110円の知性

110円(税込)の古本を読んで得た知性とはこんなもの(消費税変更に合わせて改題)。

多読術(松岡正剛著)

 本書はちくまプリマー新書版(2009年初版)で読む。

 私としては新しい本であるがこれも古本である、世の中の新陳代謝の激しさにとまどうところもあるが、まぁ、リーズナブルに私の手元に来たことは、僥倖ではある。

 著者の読書の凄まじさはどなたもご存知のところだと思うが、当然、どんな読書をしているのだろうかという疑問はわいてくる。
 そこで、本書の出番ということになる。

 本書では様々な側面から(インタビュー形式で)読書について語るのだが、私として感じたのは、読書には様々な方法があり、例えば、速読が単純に良いというわけではないこと、そして、多読することで、それぞれの本を関連付けること、すなわち、知識の構造化をすることが大事だということだ。

 今まで、本に対して受身、すなわち単純に読むことだけをしてきたが、その方法は、読書した本の内容を統合していくことで、新しい何かを創り出すことができるという、そういう機会を喪失していたことなになっていたことに気づくのだ。

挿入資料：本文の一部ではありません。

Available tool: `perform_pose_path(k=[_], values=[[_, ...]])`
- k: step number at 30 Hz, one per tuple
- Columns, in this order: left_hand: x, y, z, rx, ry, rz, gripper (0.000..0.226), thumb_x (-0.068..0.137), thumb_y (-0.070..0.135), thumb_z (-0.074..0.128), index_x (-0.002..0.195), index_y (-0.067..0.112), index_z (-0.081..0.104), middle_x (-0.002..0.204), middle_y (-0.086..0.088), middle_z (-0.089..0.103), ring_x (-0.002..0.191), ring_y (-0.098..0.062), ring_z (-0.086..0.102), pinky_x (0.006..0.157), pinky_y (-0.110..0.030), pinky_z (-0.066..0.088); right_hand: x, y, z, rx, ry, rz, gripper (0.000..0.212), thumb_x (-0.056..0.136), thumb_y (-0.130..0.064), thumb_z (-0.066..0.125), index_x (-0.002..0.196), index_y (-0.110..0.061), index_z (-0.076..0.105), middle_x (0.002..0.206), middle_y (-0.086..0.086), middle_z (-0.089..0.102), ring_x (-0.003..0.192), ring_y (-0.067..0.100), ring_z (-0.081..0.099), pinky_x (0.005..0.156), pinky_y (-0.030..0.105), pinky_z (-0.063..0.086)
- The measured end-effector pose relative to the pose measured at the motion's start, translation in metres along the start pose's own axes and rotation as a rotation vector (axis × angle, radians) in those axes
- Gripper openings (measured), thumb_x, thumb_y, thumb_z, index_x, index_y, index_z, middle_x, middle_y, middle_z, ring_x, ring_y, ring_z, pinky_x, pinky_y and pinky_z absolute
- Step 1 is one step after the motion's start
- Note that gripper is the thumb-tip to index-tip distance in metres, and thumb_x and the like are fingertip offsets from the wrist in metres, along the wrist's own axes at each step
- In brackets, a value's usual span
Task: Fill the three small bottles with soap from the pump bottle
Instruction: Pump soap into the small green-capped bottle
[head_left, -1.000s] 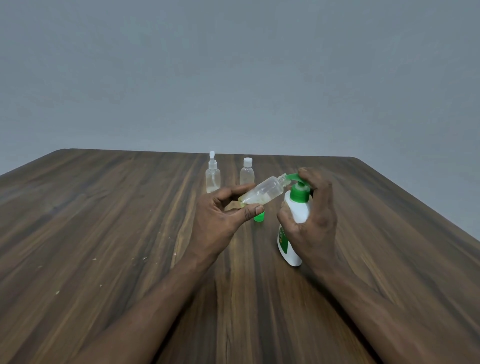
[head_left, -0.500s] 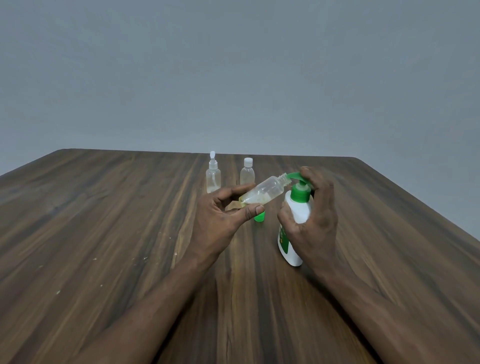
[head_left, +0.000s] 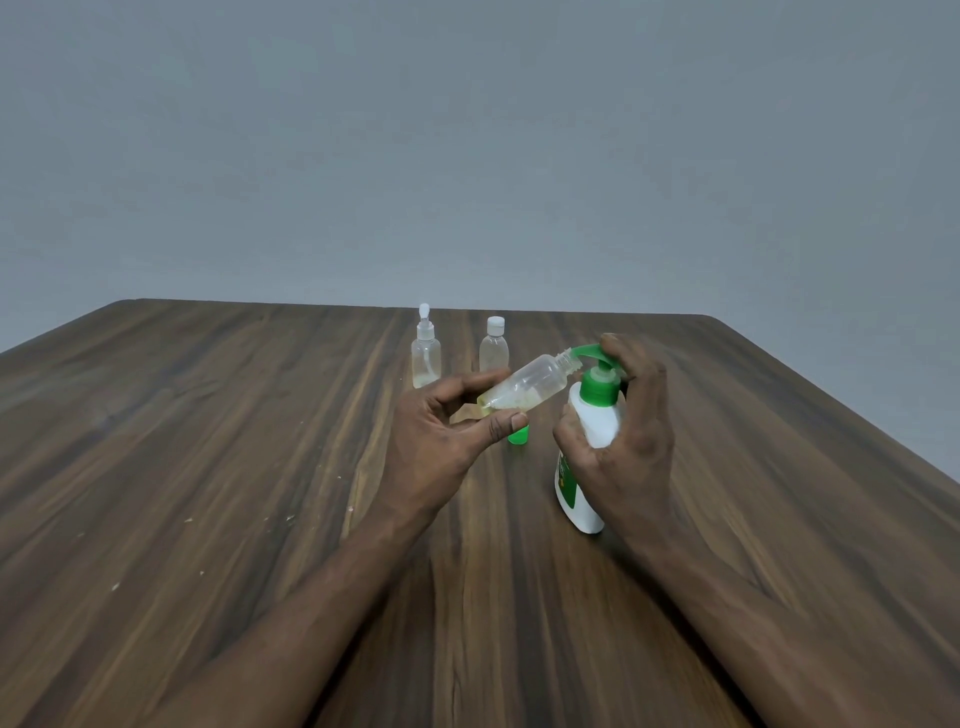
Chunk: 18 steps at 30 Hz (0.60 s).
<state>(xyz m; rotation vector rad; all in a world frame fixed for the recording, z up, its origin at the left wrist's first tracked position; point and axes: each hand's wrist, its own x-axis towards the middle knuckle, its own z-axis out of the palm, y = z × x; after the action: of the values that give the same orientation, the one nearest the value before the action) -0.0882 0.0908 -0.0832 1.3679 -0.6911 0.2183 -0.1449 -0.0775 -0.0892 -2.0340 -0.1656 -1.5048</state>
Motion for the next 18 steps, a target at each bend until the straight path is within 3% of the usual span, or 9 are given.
perform_pose_path(k=[11,18], values=[[0.0004,0.001,0.0006,-0.008,-0.001,0.007,0.041,0.073,-0.002,0.084,0.112,0.0,0.073,0.104,-0.005,0.077,0.099,-0.01,0.073,0.077,-0.014,0.056,-0.0021,0.0029,0.0026,-0.001,0.008,0.008,0.06,0.07,0.003,0.071,0.126,-0.009,0.05,0.124,-0.011,0.047,0.115,-0.008,0.046,0.097,0.01,0.035],[-0.0002,0.0008,-0.0001,-0.005,-0.011,0.011,0.041,0.073,0.001,0.084,0.113,0.002,0.073,0.104,-0.001,0.077,0.099,-0.008,0.073,0.077,-0.013,0.055,-0.0007,0.0031,0.0013,-0.015,-0.007,0.005,0.068,0.069,0.007,0.076,0.131,-0.005,0.048,0.128,-0.009,0.045,0.12,-0.006,0.044,0.1,0.014,0.037]])
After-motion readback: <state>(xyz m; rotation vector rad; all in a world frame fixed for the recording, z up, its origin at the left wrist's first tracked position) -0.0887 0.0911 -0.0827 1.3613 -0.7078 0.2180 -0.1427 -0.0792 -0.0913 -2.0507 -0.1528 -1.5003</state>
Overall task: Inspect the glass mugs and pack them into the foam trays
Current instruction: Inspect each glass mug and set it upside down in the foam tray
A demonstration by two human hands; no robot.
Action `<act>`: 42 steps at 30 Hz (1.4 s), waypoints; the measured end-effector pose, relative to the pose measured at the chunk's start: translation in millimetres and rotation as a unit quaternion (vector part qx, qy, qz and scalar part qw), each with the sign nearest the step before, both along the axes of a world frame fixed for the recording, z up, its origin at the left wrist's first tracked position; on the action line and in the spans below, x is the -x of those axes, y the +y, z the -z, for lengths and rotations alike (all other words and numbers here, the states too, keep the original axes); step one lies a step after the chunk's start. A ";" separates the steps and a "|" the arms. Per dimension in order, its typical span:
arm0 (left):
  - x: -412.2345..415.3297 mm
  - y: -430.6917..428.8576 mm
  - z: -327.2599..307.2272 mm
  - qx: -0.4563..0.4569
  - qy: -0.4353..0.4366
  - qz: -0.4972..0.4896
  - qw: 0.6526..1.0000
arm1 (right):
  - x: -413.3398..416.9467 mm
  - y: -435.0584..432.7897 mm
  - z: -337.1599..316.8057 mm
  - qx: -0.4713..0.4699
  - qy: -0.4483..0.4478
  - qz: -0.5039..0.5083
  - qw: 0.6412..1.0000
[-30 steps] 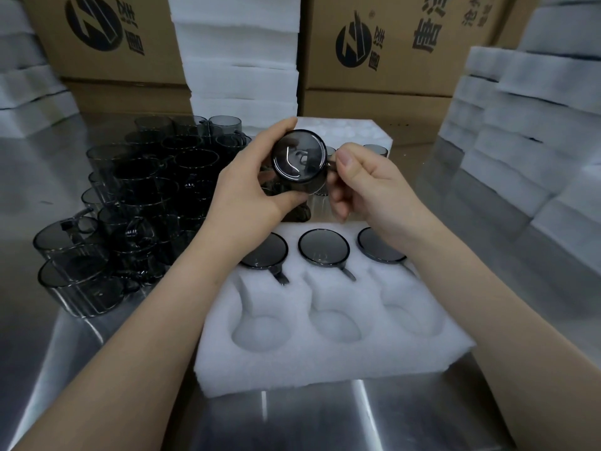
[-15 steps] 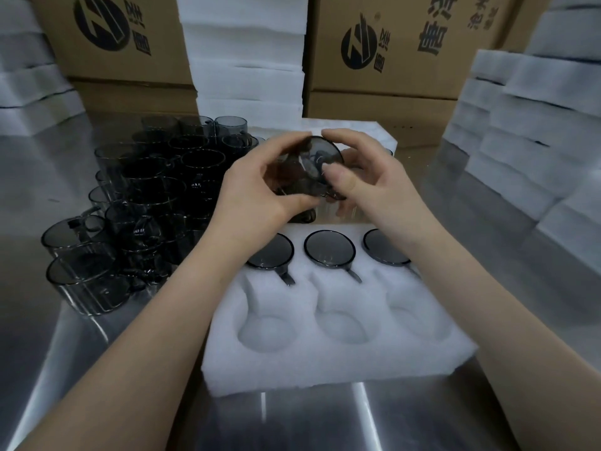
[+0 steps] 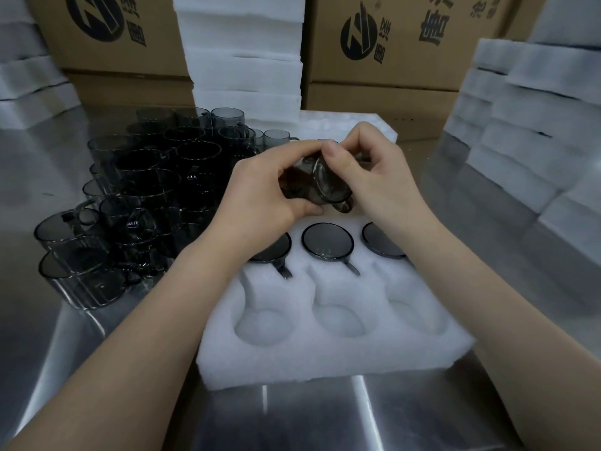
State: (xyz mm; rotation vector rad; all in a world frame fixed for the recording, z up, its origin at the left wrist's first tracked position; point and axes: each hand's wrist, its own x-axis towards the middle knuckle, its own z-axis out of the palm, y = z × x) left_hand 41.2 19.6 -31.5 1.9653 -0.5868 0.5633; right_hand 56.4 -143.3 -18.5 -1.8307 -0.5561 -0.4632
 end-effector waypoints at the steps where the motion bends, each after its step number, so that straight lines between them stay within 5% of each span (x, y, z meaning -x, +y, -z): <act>1: 0.0 0.2 0.3 0.004 0.001 0.004 1.000 | 0.0 -0.3 -0.9 -0.011 0.006 0.001 1.000; 7: -5.5 5.0 2.8 0.071 0.032 0.020 0.997 | -3.0 -8.9 -4.8 -0.118 0.199 -0.109 0.967; 12: -8.2 7.8 2.2 0.116 0.061 0.008 0.991 | -4.5 -14.9 -3.2 -0.128 0.217 -0.242 0.937; 20: -3.0 2.1 -0.7 0.021 0.047 -0.030 0.998 | -1.0 -6.6 1.0 0.036 0.092 -0.052 0.994; 28: 2.3 -0.4 -2.2 -0.004 0.018 -0.002 1.000 | 0.0 -0.7 -1.9 0.009 -0.020 0.034 0.999; 32: -0.1 0.4 -0.5 -0.019 0.002 -0.012 1.000 | 0.0 -1.5 -1.1 -0.019 0.042 0.018 0.999; 36: -1.1 0.7 1.6 -0.032 -0.014 0.001 0.999 | 1.8 -2.1 1.9 0.051 0.054 -0.022 0.997; 39: -2.3 2.3 2.9 0.002 -0.002 0.016 1.000 | 1.1 -0.8 -0.8 -0.036 0.087 -0.029 0.995; 42: -2.0 3.2 1.7 0.024 0.017 0.018 0.999 | -2.2 -1.5 -6.1 -0.145 0.214 -0.050 0.965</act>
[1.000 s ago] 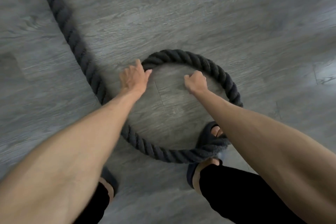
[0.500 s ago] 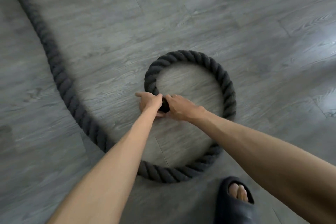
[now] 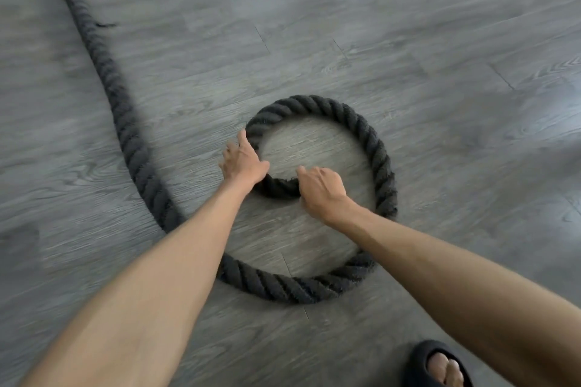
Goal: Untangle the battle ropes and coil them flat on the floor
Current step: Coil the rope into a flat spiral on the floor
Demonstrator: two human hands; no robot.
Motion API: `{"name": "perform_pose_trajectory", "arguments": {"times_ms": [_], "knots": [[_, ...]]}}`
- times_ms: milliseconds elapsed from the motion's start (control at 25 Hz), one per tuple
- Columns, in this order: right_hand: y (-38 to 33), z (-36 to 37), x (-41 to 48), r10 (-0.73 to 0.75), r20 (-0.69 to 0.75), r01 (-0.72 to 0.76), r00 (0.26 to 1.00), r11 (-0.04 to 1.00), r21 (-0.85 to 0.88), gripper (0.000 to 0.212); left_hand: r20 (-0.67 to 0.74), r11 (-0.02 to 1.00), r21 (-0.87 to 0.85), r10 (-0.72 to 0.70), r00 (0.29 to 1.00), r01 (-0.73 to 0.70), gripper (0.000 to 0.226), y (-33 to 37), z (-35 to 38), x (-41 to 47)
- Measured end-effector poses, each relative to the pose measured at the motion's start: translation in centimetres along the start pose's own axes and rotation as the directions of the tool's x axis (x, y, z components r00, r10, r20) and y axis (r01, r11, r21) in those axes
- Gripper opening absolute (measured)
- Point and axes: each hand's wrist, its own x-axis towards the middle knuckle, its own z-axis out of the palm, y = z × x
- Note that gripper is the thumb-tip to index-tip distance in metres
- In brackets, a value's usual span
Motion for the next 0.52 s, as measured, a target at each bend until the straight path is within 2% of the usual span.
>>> {"name": "perform_pose_trajectory", "arguments": {"times_ms": [80,160,200,280,360,400,440,520], "knots": [[0.0,-0.6,0.6,0.150,0.024,-0.152,0.988,0.963,0.221,0.029,-0.003,0.999,-0.028,-0.036,0.999,0.036,0.087,-0.8,0.1,-0.2],[0.1,-0.9,1.5,0.300,0.048,-0.297,0.953,0.883,0.364,0.038,0.009,0.998,-0.042,-0.046,0.999,0.046,0.088,-0.9,0.2,-0.6],[0.1,-0.8,2.1,0.402,0.055,-0.385,0.914,0.816,0.431,0.051,0.017,0.997,-0.050,-0.054,0.998,0.055,0.088,-0.7,0.3,-0.8],[-0.6,0.1,2.8,0.602,0.118,-0.545,0.789,0.599,0.587,0.075,0.015,0.991,-0.095,-0.089,0.996,0.090,0.086,-0.4,0.4,-0.7],[-1.3,1.7,3.1,0.727,0.155,-0.601,0.669,0.406,0.688,0.075,0.000,0.982,-0.167,-0.088,0.996,0.087,0.080,-0.4,0.4,-0.5],[-1.4,2.2,3.2,0.760,0.148,-0.603,0.633,0.364,0.710,0.071,-0.010,0.979,-0.195,-0.069,0.998,0.066,0.081,-0.5,0.3,-0.4],[-1.3,2.7,3.5,0.765,0.124,-0.593,0.631,0.373,0.714,0.066,-0.011,0.978,-0.206,-0.044,0.999,0.041,0.086,-0.5,0.2,-0.2],[-0.9,3.1,4.2,0.693,0.055,-0.531,0.719,0.497,0.686,0.061,0.045,0.984,-0.177,-0.012,0.999,0.020,0.104,-0.6,-0.3,0.3]]}}
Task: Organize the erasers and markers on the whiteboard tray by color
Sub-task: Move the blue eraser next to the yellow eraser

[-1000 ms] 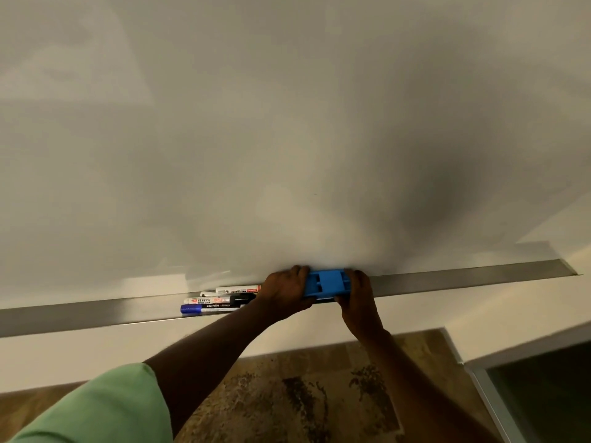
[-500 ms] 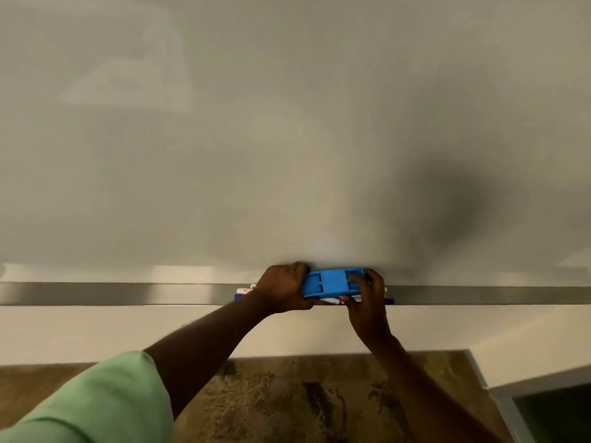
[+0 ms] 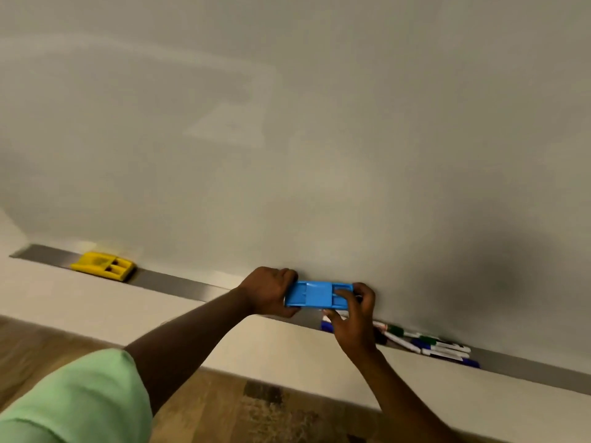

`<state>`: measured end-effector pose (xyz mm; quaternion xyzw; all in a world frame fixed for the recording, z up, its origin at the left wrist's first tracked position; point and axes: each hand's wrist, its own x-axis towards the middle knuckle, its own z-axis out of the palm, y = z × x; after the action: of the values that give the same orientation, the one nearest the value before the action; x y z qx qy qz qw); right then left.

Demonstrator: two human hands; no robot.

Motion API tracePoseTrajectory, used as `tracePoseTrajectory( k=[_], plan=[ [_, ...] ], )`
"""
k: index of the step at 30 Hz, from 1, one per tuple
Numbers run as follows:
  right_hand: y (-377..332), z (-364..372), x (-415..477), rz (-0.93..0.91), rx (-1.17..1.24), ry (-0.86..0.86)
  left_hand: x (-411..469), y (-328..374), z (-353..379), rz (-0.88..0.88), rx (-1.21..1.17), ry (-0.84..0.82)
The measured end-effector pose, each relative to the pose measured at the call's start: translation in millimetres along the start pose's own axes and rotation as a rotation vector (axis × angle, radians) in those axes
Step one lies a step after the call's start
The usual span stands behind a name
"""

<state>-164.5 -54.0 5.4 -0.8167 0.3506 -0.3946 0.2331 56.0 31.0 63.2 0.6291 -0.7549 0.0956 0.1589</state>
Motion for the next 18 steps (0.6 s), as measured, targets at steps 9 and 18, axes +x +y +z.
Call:
tracePoseTrajectory(
  k=[9, 18],
  plan=[
    [-96.8, 103.7, 21.6, -0.102, -0.011, -0.060, -76.6, -101.6, -54.2, -0.059, 0.164, 0.023],
    [-170.5, 213.3, 23.3, -0.076, -0.023, -0.150, -156.3, -196.3, -81.0, -0.122, 0.249, -0.060]
  ],
)
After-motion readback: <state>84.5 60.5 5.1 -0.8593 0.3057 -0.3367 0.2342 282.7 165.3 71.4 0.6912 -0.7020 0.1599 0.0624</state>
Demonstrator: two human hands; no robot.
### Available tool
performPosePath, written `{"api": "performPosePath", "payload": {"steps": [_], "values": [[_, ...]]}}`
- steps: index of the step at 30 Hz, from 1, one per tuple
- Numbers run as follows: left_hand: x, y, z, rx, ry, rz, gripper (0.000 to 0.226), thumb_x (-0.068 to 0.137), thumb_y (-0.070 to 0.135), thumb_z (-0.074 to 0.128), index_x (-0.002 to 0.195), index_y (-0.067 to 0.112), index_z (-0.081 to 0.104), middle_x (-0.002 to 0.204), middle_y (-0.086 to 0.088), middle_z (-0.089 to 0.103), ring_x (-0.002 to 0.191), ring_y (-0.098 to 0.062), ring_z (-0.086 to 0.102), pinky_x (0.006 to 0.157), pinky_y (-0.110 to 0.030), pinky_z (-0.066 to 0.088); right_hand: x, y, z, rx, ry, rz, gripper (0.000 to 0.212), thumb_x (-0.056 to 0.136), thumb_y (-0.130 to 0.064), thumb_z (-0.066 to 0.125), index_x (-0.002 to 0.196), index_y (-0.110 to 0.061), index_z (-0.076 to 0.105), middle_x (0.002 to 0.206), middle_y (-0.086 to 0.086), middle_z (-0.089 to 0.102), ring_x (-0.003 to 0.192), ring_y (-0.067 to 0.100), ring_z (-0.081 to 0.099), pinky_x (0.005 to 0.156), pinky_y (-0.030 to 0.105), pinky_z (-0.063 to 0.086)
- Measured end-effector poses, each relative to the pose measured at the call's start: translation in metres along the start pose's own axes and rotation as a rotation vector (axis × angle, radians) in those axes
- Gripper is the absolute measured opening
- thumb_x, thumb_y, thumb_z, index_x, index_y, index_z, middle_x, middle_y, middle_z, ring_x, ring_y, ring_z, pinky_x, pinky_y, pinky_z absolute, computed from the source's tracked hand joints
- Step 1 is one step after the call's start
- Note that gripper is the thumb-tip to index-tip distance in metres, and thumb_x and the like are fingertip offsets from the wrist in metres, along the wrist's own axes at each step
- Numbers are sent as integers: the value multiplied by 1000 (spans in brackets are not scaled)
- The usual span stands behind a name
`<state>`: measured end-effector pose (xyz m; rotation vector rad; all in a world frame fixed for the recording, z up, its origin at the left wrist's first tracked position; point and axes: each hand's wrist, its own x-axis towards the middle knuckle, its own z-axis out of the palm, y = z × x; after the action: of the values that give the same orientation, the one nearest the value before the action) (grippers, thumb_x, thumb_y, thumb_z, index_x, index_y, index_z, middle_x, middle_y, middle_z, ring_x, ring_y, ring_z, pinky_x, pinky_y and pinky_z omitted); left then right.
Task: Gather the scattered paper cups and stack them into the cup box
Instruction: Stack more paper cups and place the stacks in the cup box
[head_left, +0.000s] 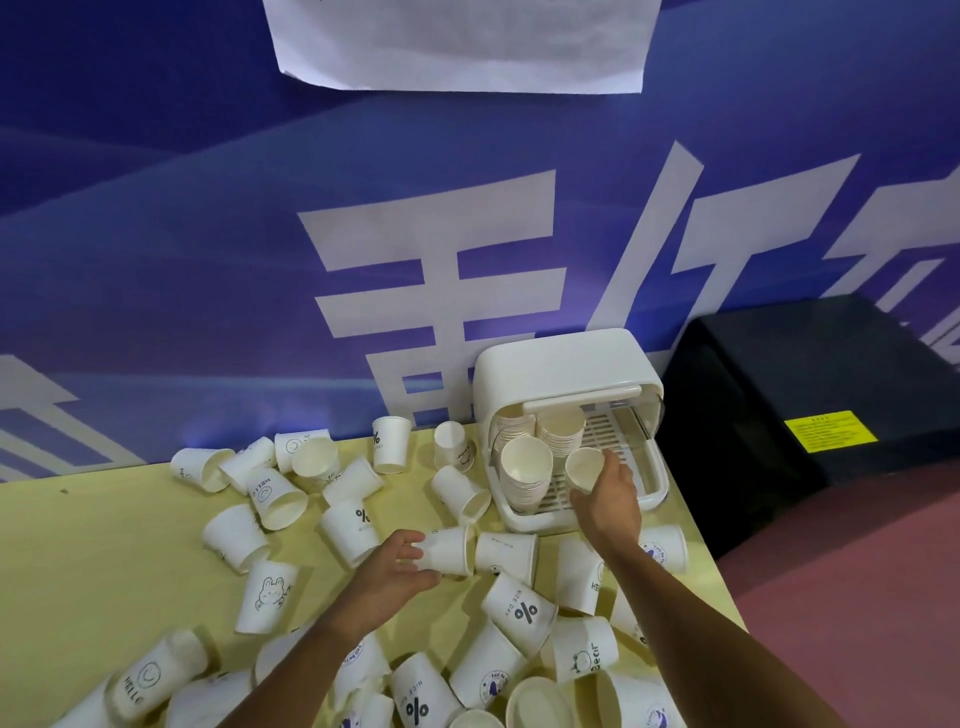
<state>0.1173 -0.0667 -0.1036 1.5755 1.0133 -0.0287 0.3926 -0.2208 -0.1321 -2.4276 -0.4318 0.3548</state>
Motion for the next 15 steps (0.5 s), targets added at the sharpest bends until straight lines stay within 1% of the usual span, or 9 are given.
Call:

 まぁ、今までの読書は初心者レベルと考え、今後は何かを生み出すための読書へと方向転化できればなぁと思う。

【蛇足】
 古本屋を巡って、古典の価値がデフレしていることに気づく、しかし、それは反面、安価に知識の収集ができることでもある。
 その状況を享受しつつも、例えば廣松渉三木清南原繁等々の書籍が100円であるという現実には、不安を感じている。